Identity Resolution (EF Core)
When Entity Framework returns an entity from the database, it tracks that instance by its primary key. Any subsequent query for the same entity returns the already-tracked instance from memory rather than hitting the database again. This improves performance and reduces memory usage, but it means in-memory values can drift from what’s actually in the database.
Identity Resolution on its own isn’t enough to cause this bug. The real issue was how the codebase managed its DbContext instances.
The API endpoint’s logic was split between a parent controller and a helper class. Instead of receiving the DbContext through Dependency Injection (or even as a constructor argument), the helper class instantiated its own new AppDbContext(). This created two completely separate tracking contexts, each with its own Identity Resolution cache, oblivious to changes made by the other.

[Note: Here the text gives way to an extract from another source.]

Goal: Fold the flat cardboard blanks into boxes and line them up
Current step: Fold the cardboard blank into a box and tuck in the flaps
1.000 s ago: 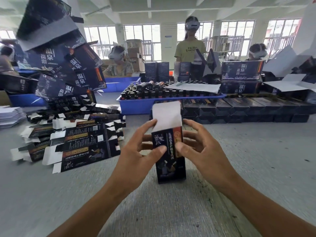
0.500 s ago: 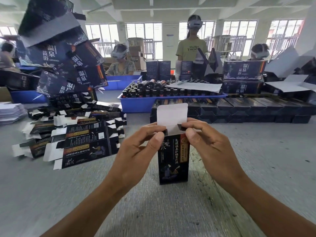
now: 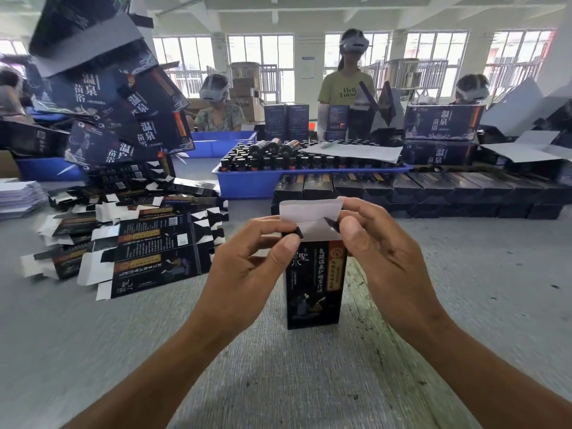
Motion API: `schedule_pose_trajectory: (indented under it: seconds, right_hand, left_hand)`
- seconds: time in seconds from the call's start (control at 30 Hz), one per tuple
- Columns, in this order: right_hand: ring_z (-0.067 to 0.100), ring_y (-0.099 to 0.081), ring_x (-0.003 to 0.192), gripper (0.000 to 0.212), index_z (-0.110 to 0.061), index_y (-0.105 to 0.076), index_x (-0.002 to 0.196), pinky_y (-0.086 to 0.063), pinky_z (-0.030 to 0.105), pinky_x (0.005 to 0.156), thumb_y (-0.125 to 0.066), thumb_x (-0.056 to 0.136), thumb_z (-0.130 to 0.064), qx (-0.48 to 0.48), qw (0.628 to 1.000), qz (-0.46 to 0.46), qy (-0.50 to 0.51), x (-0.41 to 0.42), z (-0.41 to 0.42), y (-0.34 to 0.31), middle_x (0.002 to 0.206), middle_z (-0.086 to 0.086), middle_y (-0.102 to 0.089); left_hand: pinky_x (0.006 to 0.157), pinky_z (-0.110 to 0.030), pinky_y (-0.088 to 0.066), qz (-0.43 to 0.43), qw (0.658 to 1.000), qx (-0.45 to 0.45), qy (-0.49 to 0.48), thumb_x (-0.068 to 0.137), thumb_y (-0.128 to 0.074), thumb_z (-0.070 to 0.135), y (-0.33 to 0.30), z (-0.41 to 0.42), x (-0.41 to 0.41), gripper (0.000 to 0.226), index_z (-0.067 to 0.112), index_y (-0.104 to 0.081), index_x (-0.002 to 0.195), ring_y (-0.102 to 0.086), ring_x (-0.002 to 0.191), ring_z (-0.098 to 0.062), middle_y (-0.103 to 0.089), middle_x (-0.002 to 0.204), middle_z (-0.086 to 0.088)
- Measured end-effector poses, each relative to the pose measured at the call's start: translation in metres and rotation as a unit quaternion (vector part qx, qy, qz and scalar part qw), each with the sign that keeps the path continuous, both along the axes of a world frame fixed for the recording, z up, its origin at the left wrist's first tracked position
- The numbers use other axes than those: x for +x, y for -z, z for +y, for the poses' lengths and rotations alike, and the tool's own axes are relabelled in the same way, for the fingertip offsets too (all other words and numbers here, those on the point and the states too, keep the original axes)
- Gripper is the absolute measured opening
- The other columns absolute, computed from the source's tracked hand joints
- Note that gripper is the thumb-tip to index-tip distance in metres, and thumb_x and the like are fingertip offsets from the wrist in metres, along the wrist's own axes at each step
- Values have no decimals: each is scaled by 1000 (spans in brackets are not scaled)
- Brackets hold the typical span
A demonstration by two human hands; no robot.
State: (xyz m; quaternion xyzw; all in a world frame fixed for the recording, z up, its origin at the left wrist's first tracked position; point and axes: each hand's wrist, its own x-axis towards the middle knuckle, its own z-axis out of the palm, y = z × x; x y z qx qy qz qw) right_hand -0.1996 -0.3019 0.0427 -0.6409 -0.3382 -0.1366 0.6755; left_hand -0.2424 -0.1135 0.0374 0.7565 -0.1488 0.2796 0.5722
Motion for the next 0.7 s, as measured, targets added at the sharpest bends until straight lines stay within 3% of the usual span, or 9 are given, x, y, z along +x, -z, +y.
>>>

Here’s what happened step by step: The parent controller incremented the Counter and saved it through its DbContext, the database now holds the correct value. Then the helper class, using its own separate DbContext, queried the same entity. Its Identity Resolution cache still held the original, pre-increment value. When the helper saved its unrelated changes, it overwrote the Counter with the stale cached value.
2
separate DbContext instances were active in the same API request, each maintaining its own identity cache, silently fighting over the same data.
The Fix
Always use Dependency Injection for your DbContext. Never instantiate new DbContext() inside helper classes, services, or utility methods. One HTTP request should use one DbContext instance, giving every component the same source of truth and the same Identity Resolution cache.
The fix was simple once the root cause was clear. Instead of the helper class creating its own DbContext, the existing context is passed through the constructor:
// BEFORE: helper creates its own context (broken)
public class PartHelper
{
private readonly AppDbContext _db = new AppDbContext();
// This context has NO knowledge of changes
// made by the parent controller's context
}
// AFTER: context is injected (correct)
public class PartHelper
{
private readonly AppDbContext _db;
public PartHelper(AppDbContext db) => _db = db;
// Now shares the same tracking cache as the parent
}
With a single shared DbContext, both the parent controller and the helper class read from and write to the same Identity Resolution cache. The Counter increment is visible everywhere, and no save operation can silently overwrite it with a stale value.
The Takeaway
Going back to the original mystery, those two “identical” queries that returned different values, the explanation is now clear. The first query (Find()) consults the Identity Resolution cache and returns the tracked instance with its stale Counter value. The second query (AsNoTracking()) bypasses the cache entirely and fetches the real, current value from the database.
This kind of bug is particularly dangerous because it’s silent. No exceptions are thrown. No logs indicate a problem. The data just quietly reverts, and everything looks normal until someone notices the numbers don’t add up.
Quick reference: dbContext.Entity.Find(id) returns the tracked, potentially stale instance from the Identity Resolution cache. dbContext.Entity.AsNoTracking().First(...) always fetches fresh data from the database. When debugging unexpected values, AsNoTracking() is your fastest way to check if Identity Resolution is the culprit.
The process to find the solution was far more complex than the solution itself, but that’s often how it goes with framework-level bugs. Understanding Identity Resolution isn’t just useful for debugging; it’s essential knowledge for building reliable .NET applications that don’t silently corrupt their own data.